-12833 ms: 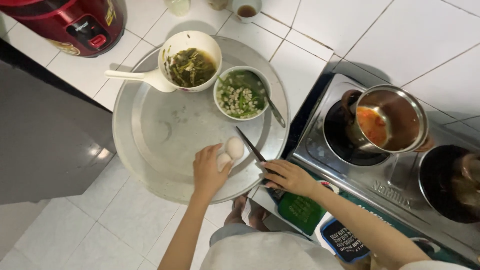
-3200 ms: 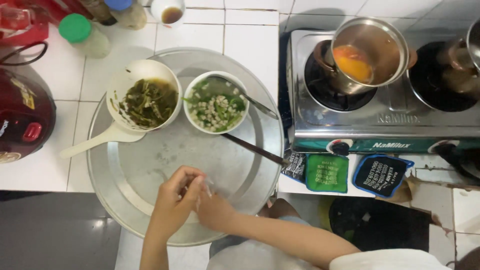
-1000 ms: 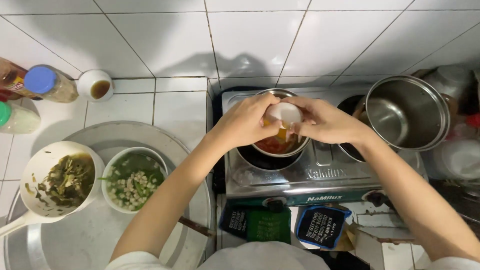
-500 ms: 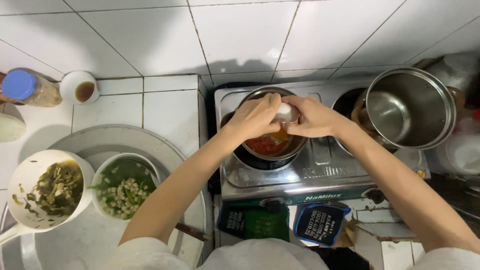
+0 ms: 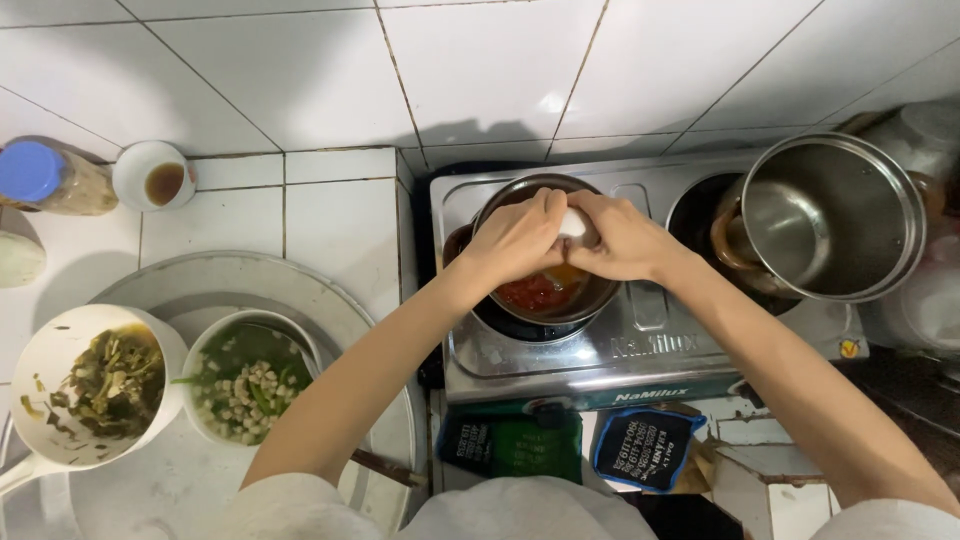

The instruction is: Stirring a tomato-based sauce in a pot and cracking two eggs into it on a gas stove.

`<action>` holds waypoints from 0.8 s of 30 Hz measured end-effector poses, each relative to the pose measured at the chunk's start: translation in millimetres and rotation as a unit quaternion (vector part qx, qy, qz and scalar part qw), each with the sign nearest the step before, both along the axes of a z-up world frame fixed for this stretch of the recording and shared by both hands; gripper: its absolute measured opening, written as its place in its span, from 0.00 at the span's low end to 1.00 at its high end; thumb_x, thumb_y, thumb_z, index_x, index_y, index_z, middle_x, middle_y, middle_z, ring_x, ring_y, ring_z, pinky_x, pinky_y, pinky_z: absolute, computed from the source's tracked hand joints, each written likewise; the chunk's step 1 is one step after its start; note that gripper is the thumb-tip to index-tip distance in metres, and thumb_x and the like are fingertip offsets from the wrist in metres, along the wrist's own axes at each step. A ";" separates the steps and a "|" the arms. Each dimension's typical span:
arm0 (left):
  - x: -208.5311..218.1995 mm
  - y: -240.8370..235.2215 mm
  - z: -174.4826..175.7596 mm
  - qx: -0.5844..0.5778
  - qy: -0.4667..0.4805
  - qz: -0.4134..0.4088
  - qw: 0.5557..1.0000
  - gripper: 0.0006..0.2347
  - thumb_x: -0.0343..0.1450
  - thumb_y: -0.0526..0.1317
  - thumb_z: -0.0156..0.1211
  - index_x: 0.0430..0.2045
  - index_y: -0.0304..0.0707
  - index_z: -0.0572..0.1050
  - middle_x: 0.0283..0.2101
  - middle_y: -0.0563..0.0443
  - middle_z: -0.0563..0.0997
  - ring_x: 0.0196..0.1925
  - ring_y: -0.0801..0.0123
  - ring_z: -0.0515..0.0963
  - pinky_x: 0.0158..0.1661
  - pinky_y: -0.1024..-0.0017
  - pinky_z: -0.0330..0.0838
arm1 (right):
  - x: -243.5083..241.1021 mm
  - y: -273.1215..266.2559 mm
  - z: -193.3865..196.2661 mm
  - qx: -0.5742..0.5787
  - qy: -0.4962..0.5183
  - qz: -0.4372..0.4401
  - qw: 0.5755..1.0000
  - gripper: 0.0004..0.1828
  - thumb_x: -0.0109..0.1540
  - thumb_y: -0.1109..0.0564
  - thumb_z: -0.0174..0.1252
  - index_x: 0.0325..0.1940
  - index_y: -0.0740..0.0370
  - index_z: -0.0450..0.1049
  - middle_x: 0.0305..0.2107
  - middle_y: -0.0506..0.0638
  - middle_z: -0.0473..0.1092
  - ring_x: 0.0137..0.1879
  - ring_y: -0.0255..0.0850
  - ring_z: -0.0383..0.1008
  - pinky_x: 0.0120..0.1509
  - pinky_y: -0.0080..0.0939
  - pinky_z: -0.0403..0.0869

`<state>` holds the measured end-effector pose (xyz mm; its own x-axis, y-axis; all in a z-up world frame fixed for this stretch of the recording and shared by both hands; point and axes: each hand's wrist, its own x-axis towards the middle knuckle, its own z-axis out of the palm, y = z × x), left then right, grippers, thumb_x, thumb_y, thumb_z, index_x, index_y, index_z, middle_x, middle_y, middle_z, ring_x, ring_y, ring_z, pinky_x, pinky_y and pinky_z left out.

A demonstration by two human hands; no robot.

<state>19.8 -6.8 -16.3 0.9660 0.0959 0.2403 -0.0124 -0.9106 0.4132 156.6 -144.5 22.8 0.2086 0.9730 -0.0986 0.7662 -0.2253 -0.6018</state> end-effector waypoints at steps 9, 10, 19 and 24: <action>1.5 6.8 -9.5 -0.021 -0.016 0.018 0.999 0.19 0.65 0.40 0.69 0.38 0.22 0.66 0.33 0.32 0.79 0.34 0.43 0.83 0.32 0.57 0.79 | -6.2 -2.4 -24.1 0.019 -0.027 0.000 0.999 0.34 0.59 0.54 0.53 0.65 0.72 0.55 0.55 0.75 0.64 0.55 0.69 0.71 0.58 0.58 0.72; 1.1 7.5 -11.8 -0.021 -0.016 0.019 0.999 0.19 0.65 0.40 0.69 0.38 0.22 0.66 0.33 0.32 0.79 0.34 0.43 0.83 0.32 0.57 0.79 | -7.2 -1.8 -23.4 0.018 -0.027 0.000 0.999 0.34 0.59 0.54 0.53 0.65 0.72 0.55 0.55 0.75 0.64 0.55 0.69 0.71 0.58 0.58 0.72; -1.6 12.8 -8.0 -0.063 -0.080 -0.011 0.995 0.17 0.64 0.37 0.66 0.36 0.23 0.65 0.33 0.30 0.80 0.36 0.40 0.82 0.35 0.54 0.78 | -9.2 -2.2 -22.9 0.029 -0.056 0.014 0.998 0.32 0.60 0.55 0.52 0.63 0.75 0.54 0.55 0.75 0.63 0.57 0.70 0.70 0.60 0.59 0.71; -1.9 15.3 -2.3 -0.068 -0.077 -0.017 0.995 0.17 0.64 0.37 0.66 0.36 0.23 0.65 0.29 0.31 0.79 0.34 0.40 0.82 0.33 0.53 0.76 | -11.2 -2.8 -21.5 0.033 -0.057 0.007 0.998 0.33 0.60 0.55 0.51 0.65 0.76 0.53 0.55 0.74 0.63 0.58 0.69 0.70 0.60 0.58 0.71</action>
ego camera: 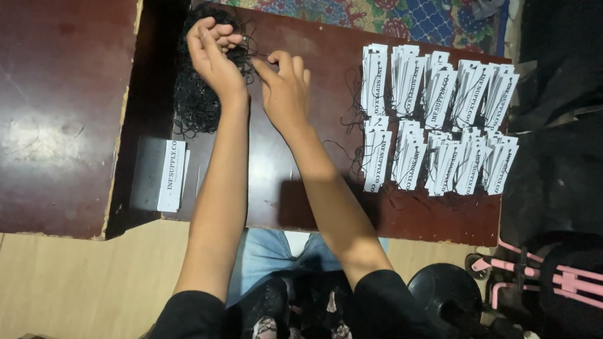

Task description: The person repeatedly picks up a white tag and a black string, ties the string to the tag, and places the finished item on a growing pile on the table. The process is repeated continuously throughout the clip.

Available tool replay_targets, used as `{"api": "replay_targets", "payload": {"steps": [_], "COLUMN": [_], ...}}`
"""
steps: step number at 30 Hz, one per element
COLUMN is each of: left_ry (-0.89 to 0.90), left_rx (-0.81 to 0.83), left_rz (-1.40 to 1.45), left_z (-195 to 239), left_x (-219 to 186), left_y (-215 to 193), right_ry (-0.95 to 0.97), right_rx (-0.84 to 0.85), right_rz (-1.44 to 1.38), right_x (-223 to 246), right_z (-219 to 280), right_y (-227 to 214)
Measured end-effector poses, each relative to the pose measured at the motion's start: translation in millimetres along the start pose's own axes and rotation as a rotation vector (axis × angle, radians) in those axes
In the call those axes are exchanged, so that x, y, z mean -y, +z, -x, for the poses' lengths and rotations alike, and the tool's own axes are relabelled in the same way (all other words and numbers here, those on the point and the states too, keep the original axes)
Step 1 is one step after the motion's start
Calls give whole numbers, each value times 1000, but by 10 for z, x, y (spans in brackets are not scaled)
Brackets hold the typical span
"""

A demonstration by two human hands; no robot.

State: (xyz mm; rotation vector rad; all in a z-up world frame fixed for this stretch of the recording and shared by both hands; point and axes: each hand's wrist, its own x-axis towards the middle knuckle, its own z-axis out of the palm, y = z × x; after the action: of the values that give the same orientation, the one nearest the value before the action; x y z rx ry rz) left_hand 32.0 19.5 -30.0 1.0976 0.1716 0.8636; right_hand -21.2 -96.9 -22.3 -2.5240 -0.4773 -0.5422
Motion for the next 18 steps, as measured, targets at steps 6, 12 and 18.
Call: {"api": "replay_targets", "payload": {"steps": [6,12,18], "left_ry": [-13,73,63], "left_rx": [55,315,317], "left_rz": [-26,-300,-330], "left_z": [41,214,206], "left_x": [-40,-499,-483], "left_y": [30,236,272], "right_ry": [-2,37,19], "right_rx": [-38,-38,-10], "right_rz": [-12,-51,-52], "right_x": [55,96,88], "right_z": [-23,-49,-56], "right_y": [-41,-96,-79]}}
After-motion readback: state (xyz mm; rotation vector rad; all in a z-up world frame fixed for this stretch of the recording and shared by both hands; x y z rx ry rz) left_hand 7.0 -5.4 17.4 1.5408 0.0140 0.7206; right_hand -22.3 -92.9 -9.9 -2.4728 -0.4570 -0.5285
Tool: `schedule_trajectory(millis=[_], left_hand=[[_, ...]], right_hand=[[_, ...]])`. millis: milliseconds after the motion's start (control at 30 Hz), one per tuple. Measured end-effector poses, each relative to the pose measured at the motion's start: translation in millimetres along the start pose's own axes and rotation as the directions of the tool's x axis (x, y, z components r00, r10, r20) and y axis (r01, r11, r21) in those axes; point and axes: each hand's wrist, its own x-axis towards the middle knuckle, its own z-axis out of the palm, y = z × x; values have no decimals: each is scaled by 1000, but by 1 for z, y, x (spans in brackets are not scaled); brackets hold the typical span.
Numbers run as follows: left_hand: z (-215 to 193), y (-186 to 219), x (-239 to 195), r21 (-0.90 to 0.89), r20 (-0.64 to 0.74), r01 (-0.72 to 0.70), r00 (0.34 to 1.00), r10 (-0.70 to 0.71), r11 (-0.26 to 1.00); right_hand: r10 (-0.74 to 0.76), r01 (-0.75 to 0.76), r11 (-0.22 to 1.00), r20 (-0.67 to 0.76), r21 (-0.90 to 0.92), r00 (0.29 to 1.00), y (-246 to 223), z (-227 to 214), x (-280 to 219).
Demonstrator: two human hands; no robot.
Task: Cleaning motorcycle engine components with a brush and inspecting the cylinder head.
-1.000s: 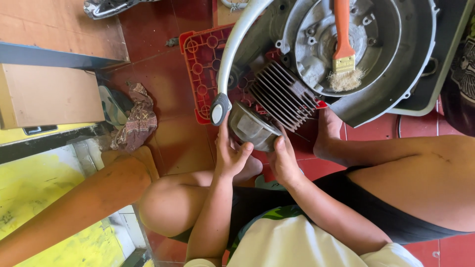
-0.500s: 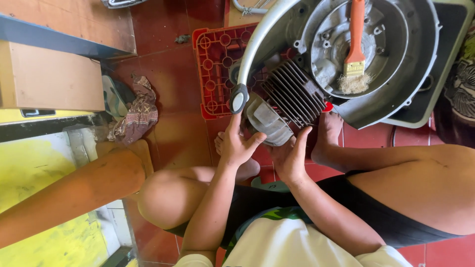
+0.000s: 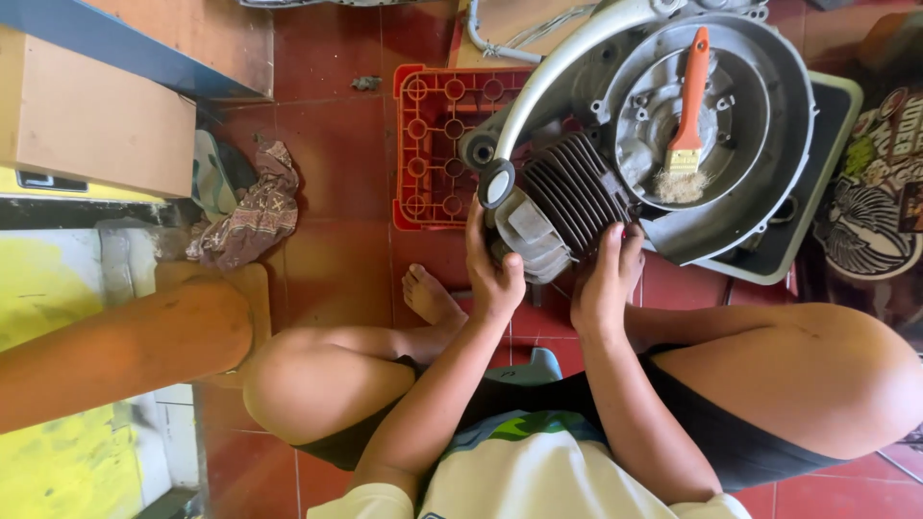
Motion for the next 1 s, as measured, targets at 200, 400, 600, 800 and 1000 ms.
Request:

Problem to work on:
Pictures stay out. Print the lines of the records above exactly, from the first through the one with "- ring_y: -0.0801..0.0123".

Final answer:
-12833 ms: 
-3200 ms: 
-1000 ms: 
-500 ms: 
+0 ms: 

The instruction is: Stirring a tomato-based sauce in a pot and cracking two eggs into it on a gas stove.

`<action>` holds waypoints from 0.8 s of 30 Hz measured end-effector poses, each relative to the pose measured at the chunk's start: translation in millimetres and rotation as a unit quaternion (vector part qx, qy, qz and scalar part qw), each with the sign nearest the step before, both along the axes of a z-up world frame fixed for this stretch of the recording and shared by both hands; gripper: its absolute measured opening, written as its place in its span, from 0.00 at the span's low end to 1.00 at its high end; thumb_x, thumb_y, thumb_z, index_x, index_y, index_z, middle_x, middle_y, middle_z, ring_x, ring_y, ring_z, pinky_x, pinky_y, pinky_z: absolute, computed from the source's tracked hand joints, each written likewise; the chunk's step 1 is one step after its start; note that gripper is the thumb-tip to index-tip distance in metres, and thumb_x and the like are fingertip offsets from the wrist in metres, along the wrist's own axes at each step. A ";" separates the steps and a "|" the arms. Each dimension's typical span:
arm0 (left):
  - x: -208.5311..218.1995 mm
  - y: -240.8370..235.2215 mm
  - z: -174.4826..175.7596 mm
  - qx: -0.5844..0.5778
  - qy: -0.4667..0.4805
  - qz: -0.4134..0.4088
  - qw: 0.5557..1.0000
  - gripper: 0.0006..0.2347
  - thumb_x: -0.0343..0.1450
  - thumb_y: -0.0526..0.1317
  - thumb_z: -0.0156..0.1211
  - index_x: 0.0430..0.2045
  - index_y: -0.0304..0.0707
  - index_z: -0.0572..0.1050
  - middle_x: 0.0283..0.2101
  - middle_y: -0.0563..0.0443
  - middle_z: -0.0563..0.0997
  - ring_x: 0.0196..0.1925
  - ring_y: -0.0801..0.0123

Nothing more remains in this exercise.